If a line in the listing below contains the word "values", count it, then please give only the number of such lines.

******

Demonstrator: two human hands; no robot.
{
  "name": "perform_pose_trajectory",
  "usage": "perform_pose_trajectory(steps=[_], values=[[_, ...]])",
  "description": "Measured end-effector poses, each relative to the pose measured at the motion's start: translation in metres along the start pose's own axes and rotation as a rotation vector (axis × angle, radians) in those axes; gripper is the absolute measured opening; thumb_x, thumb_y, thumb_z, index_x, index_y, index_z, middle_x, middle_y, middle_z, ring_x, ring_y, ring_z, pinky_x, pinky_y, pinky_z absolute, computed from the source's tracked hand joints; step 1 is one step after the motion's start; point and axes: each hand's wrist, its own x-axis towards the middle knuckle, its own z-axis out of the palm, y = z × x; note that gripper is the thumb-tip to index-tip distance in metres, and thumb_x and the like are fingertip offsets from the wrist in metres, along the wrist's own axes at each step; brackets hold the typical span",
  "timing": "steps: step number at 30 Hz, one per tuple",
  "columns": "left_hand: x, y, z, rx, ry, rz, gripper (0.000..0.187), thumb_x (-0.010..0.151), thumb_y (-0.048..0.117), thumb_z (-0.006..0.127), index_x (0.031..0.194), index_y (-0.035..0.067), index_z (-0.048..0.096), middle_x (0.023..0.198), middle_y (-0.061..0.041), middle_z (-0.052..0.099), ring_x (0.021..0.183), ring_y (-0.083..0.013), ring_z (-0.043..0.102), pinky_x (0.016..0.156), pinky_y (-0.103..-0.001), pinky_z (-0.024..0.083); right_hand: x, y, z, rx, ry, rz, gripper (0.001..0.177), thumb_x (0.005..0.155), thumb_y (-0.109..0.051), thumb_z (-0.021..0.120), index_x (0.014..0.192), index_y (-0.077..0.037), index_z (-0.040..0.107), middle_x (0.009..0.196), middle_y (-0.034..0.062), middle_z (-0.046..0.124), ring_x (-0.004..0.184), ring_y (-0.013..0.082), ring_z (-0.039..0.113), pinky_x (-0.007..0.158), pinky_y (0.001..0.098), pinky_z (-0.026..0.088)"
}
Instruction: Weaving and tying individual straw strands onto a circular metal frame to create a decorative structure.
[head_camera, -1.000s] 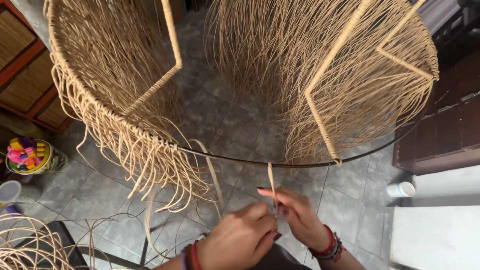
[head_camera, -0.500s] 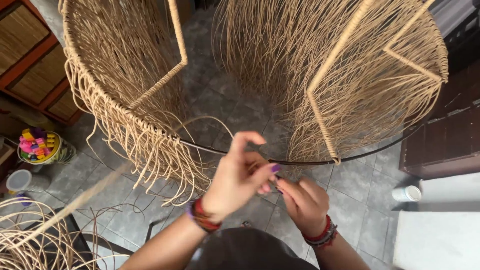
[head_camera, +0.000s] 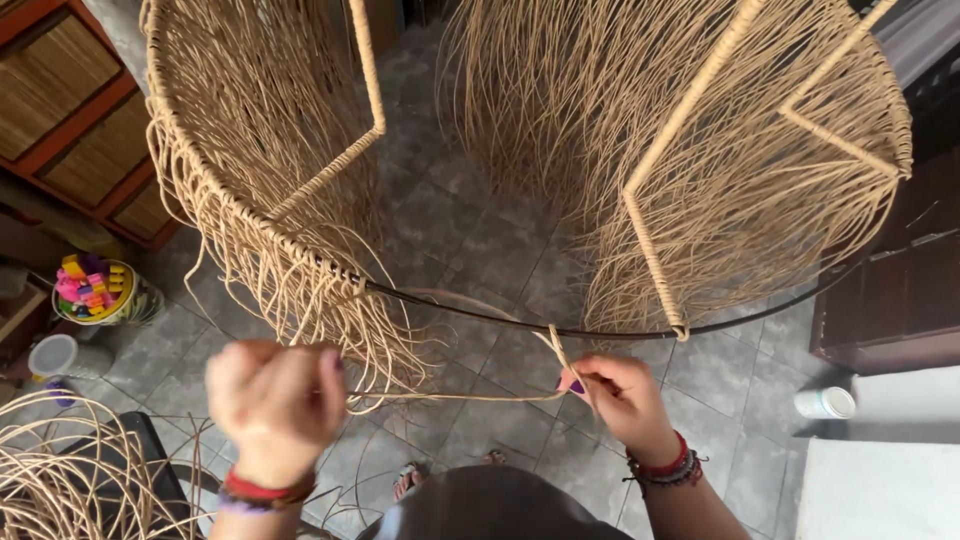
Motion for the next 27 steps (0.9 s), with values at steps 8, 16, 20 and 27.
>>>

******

- _Written answer_
2